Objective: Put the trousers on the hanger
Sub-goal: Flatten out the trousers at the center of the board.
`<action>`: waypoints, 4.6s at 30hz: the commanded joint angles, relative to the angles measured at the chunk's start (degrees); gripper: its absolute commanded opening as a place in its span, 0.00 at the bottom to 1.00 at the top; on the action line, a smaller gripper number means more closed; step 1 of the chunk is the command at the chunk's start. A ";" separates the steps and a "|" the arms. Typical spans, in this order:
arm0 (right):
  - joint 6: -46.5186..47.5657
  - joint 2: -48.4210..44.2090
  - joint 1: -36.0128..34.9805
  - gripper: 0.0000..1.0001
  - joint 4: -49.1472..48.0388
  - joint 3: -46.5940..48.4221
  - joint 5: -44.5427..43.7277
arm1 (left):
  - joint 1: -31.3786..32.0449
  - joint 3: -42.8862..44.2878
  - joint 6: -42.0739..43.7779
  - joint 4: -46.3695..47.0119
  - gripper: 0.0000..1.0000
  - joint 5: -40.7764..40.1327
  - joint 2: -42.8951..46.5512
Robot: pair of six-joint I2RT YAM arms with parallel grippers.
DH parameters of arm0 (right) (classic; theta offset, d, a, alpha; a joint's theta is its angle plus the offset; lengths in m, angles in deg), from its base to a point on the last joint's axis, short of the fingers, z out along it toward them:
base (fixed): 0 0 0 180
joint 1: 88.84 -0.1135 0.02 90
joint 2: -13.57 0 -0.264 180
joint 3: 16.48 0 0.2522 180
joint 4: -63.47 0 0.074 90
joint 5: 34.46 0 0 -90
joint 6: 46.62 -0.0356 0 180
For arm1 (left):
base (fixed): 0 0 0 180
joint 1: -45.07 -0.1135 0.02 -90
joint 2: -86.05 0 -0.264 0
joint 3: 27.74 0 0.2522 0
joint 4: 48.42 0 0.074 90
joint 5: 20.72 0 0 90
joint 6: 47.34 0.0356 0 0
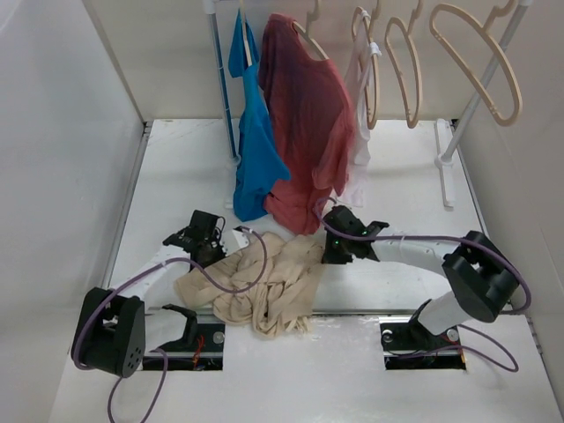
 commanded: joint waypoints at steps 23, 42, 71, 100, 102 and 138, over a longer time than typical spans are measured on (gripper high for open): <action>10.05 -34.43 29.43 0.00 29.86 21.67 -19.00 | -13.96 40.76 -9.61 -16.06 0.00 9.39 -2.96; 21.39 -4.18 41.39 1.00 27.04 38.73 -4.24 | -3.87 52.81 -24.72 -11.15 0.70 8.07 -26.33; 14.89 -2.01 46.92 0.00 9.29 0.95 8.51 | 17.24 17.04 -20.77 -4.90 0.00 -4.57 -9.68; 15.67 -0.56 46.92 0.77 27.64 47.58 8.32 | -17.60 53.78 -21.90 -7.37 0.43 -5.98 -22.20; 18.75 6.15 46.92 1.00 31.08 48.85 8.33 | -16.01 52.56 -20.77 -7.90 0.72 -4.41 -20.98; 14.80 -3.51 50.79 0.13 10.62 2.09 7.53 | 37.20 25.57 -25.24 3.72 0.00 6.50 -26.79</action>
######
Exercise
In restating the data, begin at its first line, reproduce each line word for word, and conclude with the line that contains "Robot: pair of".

Written answer
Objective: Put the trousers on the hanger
Sub-goal: Flatten out the trousers at the center of the board.
`<action>`: waypoints, 4.6s at 30hz: the commanded joint angles, relative to the angles measured at the chunk's start (degrees); gripper: its absolute commanded opening as a place in its span, 0.00 at the bottom to 1.00 at the top; on the action line, a smaller gripper number means more closed; step 1 of the chunk is the command at the chunk's start. A ";" separates the steps and a "|" the arms. Typical spans, in this order:
arm0 (right):
  - joint 6: -46.5186..47.5657
  - joint 2: -48.4210..44.2090
  - joint 1: -36.0128..34.9805
  - gripper: 0.0000..1.0001
  - joint 4: -49.1472..48.0388
  - joint 3: -46.5940..48.4221
  - joint 5: -44.5427..43.7277
arm1 (left):
  - joint 1: -31.3786..32.0449
  - joint 3: -42.8862..44.2878
  - joint 6: -42.0739..43.7779
  - joint 4: -46.3695..47.0119
  - gripper: 0.0000..1.0000
  - joint 5: -40.7764..40.1327
  - joint 2: -42.8951..46.5512
Robot: pair of six-joint I2RT YAM arms with parallel grippers.

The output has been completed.